年末年始の休暇で、全国各地に旅行をした人も多いのではないだろうか。神奈川県在住で旅が大好きな筆者もそのうちの一人。今回ははるばる九州の長崎県に属する離島「対馬(つしま)」まで行き、島のシンボル的な霊峰「白嶽(しらたけ)」に登ってきた。

 白嶽は古来より霊峰として島の住民に崇められてきた信仰の山で、大陸系と日本系の植物が混生する独自の植生があることから、国の天然記念物・国定公園特別保護区に指定されている。また、日本離島センターの定める「しま山100選」や九州百名山の一座として数えられており、標高518mと低山ながら山頂からは雄大な景色を楽しむことができる魅力あふれる場所だ。今回はそんな白嶽登山の様子を写真とともにお伝えする。

■「国境の島」対馬とは

 対馬は、九州本島の北東、韓国との国境に位置する九州最北端の島。面積は708平方キロメートルで、佐渡島、奄美大島に次ぐ日本で3番目に大きい離島だ。
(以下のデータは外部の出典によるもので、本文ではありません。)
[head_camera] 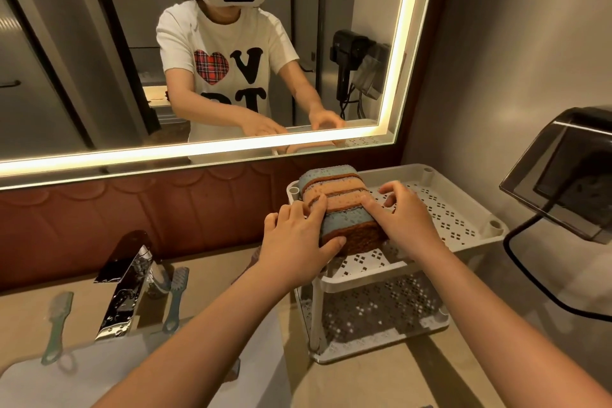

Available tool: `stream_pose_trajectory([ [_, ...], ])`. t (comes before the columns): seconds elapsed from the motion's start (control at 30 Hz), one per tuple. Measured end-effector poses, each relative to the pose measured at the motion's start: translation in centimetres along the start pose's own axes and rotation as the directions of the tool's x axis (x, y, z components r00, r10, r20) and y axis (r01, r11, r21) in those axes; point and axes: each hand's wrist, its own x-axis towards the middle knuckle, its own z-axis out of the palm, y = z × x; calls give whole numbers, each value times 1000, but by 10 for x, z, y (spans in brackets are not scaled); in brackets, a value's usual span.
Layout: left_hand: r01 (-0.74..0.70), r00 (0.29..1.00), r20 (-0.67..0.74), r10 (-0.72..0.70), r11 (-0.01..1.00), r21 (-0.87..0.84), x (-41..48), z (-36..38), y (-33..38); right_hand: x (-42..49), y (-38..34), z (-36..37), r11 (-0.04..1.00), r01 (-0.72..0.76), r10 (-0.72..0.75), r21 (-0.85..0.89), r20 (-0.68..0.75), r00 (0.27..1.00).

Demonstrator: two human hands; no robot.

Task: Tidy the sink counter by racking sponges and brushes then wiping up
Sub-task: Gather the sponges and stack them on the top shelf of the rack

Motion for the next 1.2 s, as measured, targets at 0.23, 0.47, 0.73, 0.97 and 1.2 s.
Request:
stream_pose_trajectory([
  [0.23,-126,991,-75,111,962,-243,-24,-32,-13,-29,-34,0,947,306,-318,-96,-155,935],
  [0.47,-108,990,-117,77,952,-288,-71,-67,-72,-63,-88,26,888,459,-459,-25,7,888],
  [0.73,124,992,46,-115,947,-297,-147,-68,-170,-101,-134,100,839,530,-542,120,267,797],
  [0.97,358,930,65,-362,851,-385,-205,-50,-251,-137,-146,184,903,412,-416,123,484,770],
  [1.2,645,757,118,-643,708,-287,-264,-10,-331,-171,-131,263,958,288,-218,-3,646,732],
])
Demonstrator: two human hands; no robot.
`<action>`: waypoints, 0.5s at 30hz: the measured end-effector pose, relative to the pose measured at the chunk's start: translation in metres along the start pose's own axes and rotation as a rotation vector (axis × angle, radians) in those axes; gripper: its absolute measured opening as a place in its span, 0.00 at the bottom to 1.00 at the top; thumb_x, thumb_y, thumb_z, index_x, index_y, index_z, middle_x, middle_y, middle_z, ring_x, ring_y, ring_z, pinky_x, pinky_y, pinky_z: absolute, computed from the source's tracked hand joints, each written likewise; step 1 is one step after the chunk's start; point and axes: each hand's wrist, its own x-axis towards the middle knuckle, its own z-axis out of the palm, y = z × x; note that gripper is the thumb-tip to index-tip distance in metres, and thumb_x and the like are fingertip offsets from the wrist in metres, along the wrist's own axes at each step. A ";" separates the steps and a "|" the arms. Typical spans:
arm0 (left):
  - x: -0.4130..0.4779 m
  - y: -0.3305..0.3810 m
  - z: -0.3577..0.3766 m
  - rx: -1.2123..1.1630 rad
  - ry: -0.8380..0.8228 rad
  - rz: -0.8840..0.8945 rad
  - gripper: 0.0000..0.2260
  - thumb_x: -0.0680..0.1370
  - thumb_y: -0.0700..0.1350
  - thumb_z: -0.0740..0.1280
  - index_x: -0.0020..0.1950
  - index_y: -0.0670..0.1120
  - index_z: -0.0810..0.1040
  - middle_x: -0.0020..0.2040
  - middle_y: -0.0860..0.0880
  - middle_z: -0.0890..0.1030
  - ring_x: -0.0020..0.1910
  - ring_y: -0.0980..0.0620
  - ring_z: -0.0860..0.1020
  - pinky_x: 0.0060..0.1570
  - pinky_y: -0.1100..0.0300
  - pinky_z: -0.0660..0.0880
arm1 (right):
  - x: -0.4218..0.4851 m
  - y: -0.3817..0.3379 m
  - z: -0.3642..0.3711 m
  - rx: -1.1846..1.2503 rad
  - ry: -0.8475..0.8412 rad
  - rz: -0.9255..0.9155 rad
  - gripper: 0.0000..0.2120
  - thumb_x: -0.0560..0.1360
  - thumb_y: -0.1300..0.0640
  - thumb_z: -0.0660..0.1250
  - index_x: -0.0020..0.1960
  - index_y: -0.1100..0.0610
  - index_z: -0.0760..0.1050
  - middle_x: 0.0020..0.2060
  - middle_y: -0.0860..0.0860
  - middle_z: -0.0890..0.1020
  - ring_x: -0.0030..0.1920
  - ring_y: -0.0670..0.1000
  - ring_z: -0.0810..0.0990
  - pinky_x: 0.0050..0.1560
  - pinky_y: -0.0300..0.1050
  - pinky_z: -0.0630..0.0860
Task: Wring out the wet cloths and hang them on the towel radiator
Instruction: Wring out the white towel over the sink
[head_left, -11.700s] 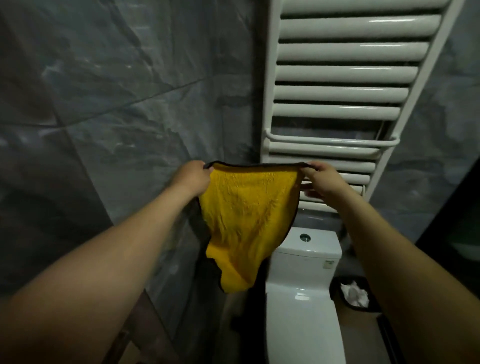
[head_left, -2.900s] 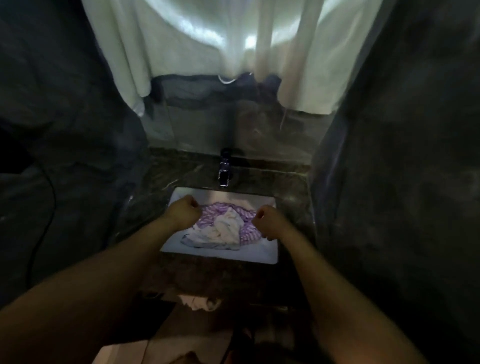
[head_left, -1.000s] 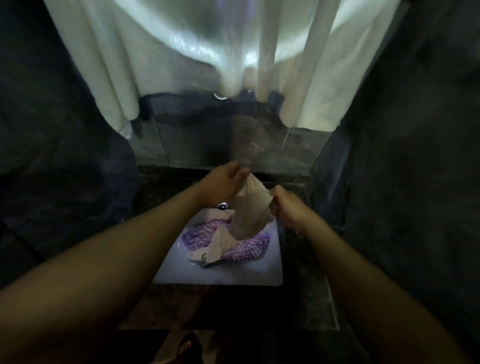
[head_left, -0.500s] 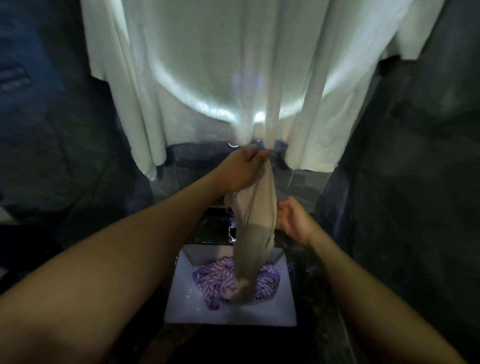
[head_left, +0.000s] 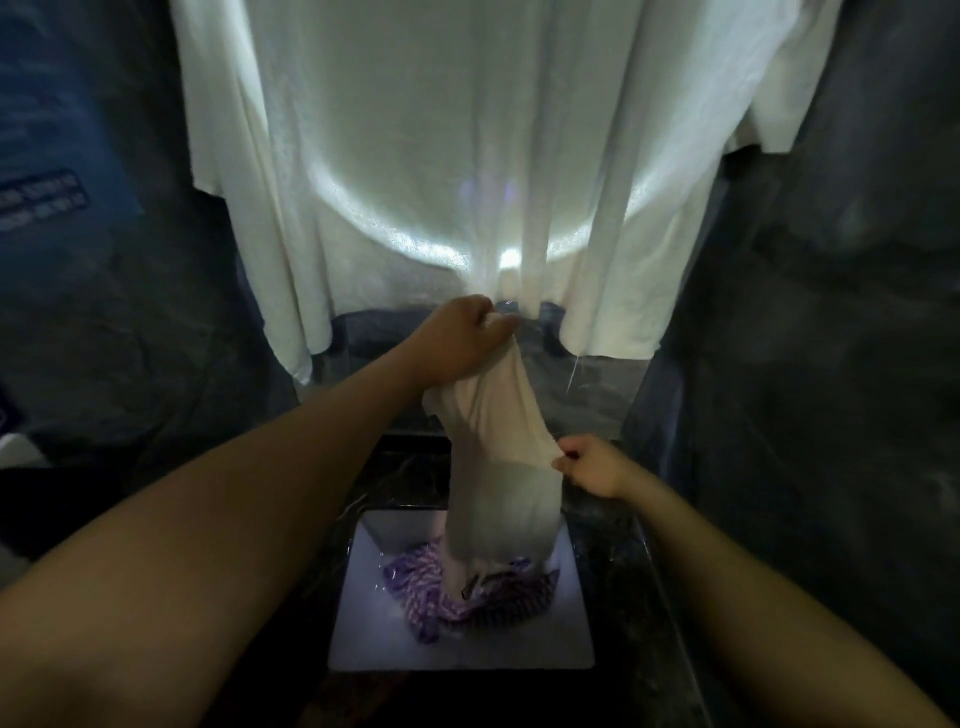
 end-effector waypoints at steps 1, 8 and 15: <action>0.002 -0.001 -0.003 0.043 -0.022 -0.008 0.20 0.80 0.60 0.63 0.53 0.42 0.78 0.46 0.46 0.80 0.45 0.49 0.79 0.43 0.57 0.72 | -0.001 -0.001 -0.006 0.032 0.017 0.005 0.09 0.80 0.57 0.65 0.42 0.50 0.80 0.37 0.48 0.81 0.40 0.48 0.78 0.47 0.46 0.75; 0.005 -0.016 -0.023 0.439 -0.275 -0.015 0.40 0.68 0.60 0.77 0.71 0.40 0.68 0.66 0.43 0.76 0.62 0.44 0.75 0.60 0.54 0.71 | -0.003 -0.019 -0.038 0.648 0.000 0.095 0.09 0.82 0.61 0.58 0.47 0.56 0.76 0.45 0.54 0.80 0.50 0.52 0.79 0.60 0.50 0.77; -0.004 -0.039 -0.026 0.856 -0.476 -0.020 0.39 0.62 0.63 0.78 0.69 0.58 0.68 0.57 0.50 0.77 0.56 0.44 0.78 0.50 0.51 0.76 | -0.006 -0.033 -0.049 0.495 0.176 0.035 0.08 0.82 0.54 0.56 0.51 0.56 0.71 0.46 0.55 0.76 0.47 0.52 0.74 0.49 0.46 0.71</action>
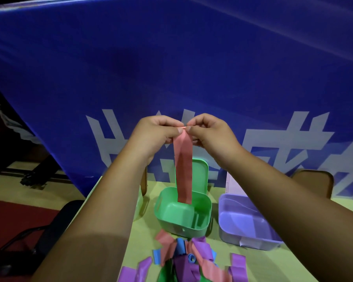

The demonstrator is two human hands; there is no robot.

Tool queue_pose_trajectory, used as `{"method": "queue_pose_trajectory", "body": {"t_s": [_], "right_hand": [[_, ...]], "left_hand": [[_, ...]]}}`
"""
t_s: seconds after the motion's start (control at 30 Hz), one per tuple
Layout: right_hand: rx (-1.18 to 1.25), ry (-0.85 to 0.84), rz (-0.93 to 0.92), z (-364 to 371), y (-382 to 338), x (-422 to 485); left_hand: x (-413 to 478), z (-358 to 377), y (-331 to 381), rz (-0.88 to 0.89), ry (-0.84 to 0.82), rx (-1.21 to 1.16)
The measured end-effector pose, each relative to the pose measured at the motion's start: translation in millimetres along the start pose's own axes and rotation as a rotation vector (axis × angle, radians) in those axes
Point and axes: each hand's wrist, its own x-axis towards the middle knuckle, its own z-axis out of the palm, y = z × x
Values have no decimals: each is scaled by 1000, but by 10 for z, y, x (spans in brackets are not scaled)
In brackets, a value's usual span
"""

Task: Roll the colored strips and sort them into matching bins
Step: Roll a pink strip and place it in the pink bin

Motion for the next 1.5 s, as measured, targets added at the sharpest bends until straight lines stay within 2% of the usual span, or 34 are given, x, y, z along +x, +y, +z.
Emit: {"method": "queue_pose_trajectory", "body": {"t_s": [0.17, 0.47, 1.03, 1.5], "right_hand": [[54, 3, 40, 26, 10, -13], [-23, 20, 5, 39, 37, -41], [264, -30, 91, 102, 64, -47], [276, -36, 107, 140, 79, 23]], "left_hand": [[-2, 13, -18, -80, 0, -86], [-83, 4, -13, -61, 21, -56], [-126, 26, -115, -137, -47, -342], [-46, 56, -130, -21, 109, -269]]}}
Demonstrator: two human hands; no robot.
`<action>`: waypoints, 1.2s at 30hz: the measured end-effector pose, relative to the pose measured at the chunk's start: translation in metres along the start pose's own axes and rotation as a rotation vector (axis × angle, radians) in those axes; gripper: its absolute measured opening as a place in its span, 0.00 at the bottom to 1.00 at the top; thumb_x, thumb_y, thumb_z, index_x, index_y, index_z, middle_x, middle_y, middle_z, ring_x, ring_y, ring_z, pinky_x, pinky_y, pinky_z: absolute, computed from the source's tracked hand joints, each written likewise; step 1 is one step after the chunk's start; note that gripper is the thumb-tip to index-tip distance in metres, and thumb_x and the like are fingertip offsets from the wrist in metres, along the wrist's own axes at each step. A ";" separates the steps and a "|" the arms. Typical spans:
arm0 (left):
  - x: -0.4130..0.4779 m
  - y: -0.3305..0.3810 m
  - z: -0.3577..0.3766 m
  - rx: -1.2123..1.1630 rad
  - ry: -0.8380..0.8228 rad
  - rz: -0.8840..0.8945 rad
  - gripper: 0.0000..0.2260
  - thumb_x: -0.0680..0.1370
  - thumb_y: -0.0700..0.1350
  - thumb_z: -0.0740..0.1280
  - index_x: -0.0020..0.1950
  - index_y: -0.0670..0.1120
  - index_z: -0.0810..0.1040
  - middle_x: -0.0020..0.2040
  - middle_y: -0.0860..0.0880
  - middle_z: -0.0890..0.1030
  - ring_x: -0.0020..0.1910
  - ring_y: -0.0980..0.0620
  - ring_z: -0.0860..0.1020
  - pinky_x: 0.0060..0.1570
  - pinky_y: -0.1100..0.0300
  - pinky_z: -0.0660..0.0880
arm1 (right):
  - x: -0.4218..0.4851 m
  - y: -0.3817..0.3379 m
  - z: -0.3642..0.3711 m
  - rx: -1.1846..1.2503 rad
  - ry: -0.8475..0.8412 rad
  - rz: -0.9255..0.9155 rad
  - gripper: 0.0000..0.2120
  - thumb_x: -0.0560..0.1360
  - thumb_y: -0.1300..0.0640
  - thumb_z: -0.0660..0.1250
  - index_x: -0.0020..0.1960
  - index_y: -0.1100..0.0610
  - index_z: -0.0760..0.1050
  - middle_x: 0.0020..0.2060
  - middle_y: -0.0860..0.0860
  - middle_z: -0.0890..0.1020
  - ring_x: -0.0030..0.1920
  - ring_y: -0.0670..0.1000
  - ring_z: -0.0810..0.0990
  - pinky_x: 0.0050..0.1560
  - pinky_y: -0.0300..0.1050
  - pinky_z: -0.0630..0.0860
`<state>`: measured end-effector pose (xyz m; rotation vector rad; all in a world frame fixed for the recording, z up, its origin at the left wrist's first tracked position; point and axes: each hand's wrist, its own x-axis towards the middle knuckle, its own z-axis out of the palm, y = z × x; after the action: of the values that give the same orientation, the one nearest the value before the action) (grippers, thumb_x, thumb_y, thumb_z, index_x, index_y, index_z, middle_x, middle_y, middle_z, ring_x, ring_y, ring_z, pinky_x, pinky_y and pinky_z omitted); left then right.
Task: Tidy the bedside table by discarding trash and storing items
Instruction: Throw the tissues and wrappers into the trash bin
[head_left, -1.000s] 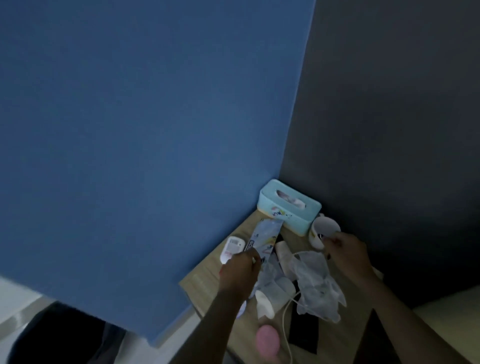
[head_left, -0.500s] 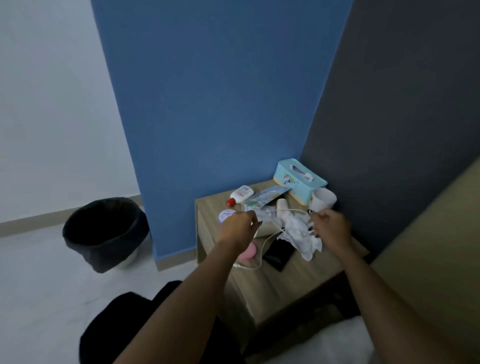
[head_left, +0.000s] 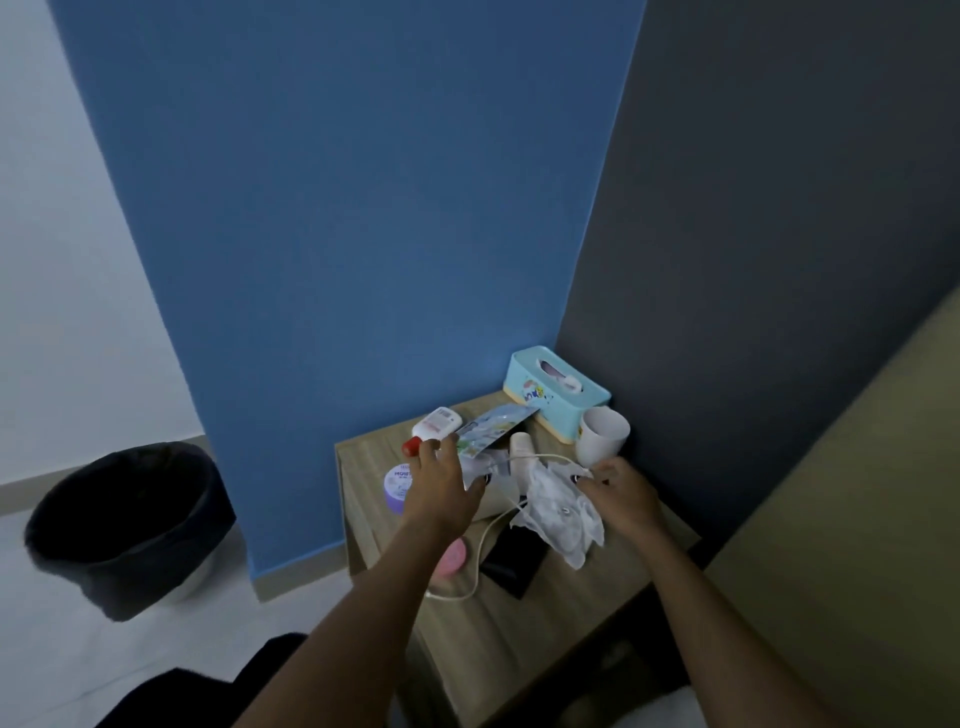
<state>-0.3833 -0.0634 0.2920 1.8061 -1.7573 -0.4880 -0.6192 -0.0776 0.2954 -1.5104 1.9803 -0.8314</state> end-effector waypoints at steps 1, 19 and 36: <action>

 福岡空港からは飛行機で片道約30分、1日往復便が5本出ており、始発と最終便を組み合わせれば九州から日帰り旅行も可能というアクセスの良さだ。白嶽登山をする際も登山口までタクシーを使えば日帰りで十分可能だ。

 福岡県の博多港までは航路132㎞、韓国の釜山(ぷさん)港までは航路49.5㎞で結ばれており、実は日本より韓国に近い位置にある。そのため韓国からの旅行者が非常に多く、島内の案内標識や店舗のメニューには韓国語が併記されていることが多い。気象条件が良ければ、釜山の街並みが見えることから「国境の島」とも呼ばれている。

 また島の9割が山地で、各地に独特の生態系をもつ太古からの原生林が残されているため、ツシマヤマネコやツシマテンなどの固有種が多く生息しているのも特徴的だ。島の中央にはリアス式海岸・浅茅湾(あそうわん)が広がっており、その複雑で美しい景観は訪れる人々を魅了している。

■登山口から白嶽山頂を目指して

洲藻登山口(第一駐車場)から登山開始。4~5台停めることができる

 山頂へは車で厳原港(いづはらこう)から約30分、対馬ヤマネコ空港から約20分の位置にある洲藻(すも)登山口(第一駐車場)から最短ルートでアクセスすることができる。今回は、博多港からフェリーで対馬を訪れ、計4日間滞在し、一番天気の良い2日目に登山を実行した。バイクでツーリングも兼ねて対馬を訪れたので、登山口まではバイクで移動した。

 登山口から白嶽山山頂までは登り約90分、下り約1時間の行程だ。登山口にはトイレがないので、2㎞ほど手前にある白嶽登山者用公衆トイレ(第二駐車場)を利用しよう。

 公共交通機関でアクセスする場合は第二駐車場まではバスで行くことができるが、第一駐車場まで行きたい場合はタクシーを利用する必要があるので注意してほしい。

白嶽登りはじめは渓流沿いの道を歩く

 登り始めは渓流沿いの静かな山歩きを楽しむことができる。しばらくは透き通った小川を横目に植林された杉林の中を進んでいく。

石や岩が転がる白嶽登山道を進んでいく
白嶽登山道に設置された韓国語で「登山ルート」を示す黄色テープ

 20分ほど進むと、登山道は平坦で歩きやすい道から、段々と傾斜のある石や岩がゴロゴロとした道へと変わっていく。足場が悪いので慎重に進んでいこう。ちなみに登山道には道迷い防止の黄色テープが木に括り付けられている。こちらにも韓国語の表記があり、あらためて国境の島に来ていることを感じさせられる。

昔、修行に訪れた行者が寝泊まりしていたという行者の岩屋

 しばらく進んでいくと現れるのが巨大な岩「行者の岩屋」。昔、修行に訪れた行者が大岩の下で寝泊まりしていた場所だと言われている。

白嶽登山ルート分岐点の鳥居

 行者の岩屋から少し進んでいくと、上見坂方面と白嶽山頂への分岐点だ。鳥居をくぐるルートが山頂へと続く道だ。鳥居には「白嶽神社」の文字があり、ここから先は神聖な場ということが伝わってくる。

 鳥居から先は原生林の森へと変わる。そして、ロープが設置された急勾配の道になるので、一歩一歩確実に歩こう。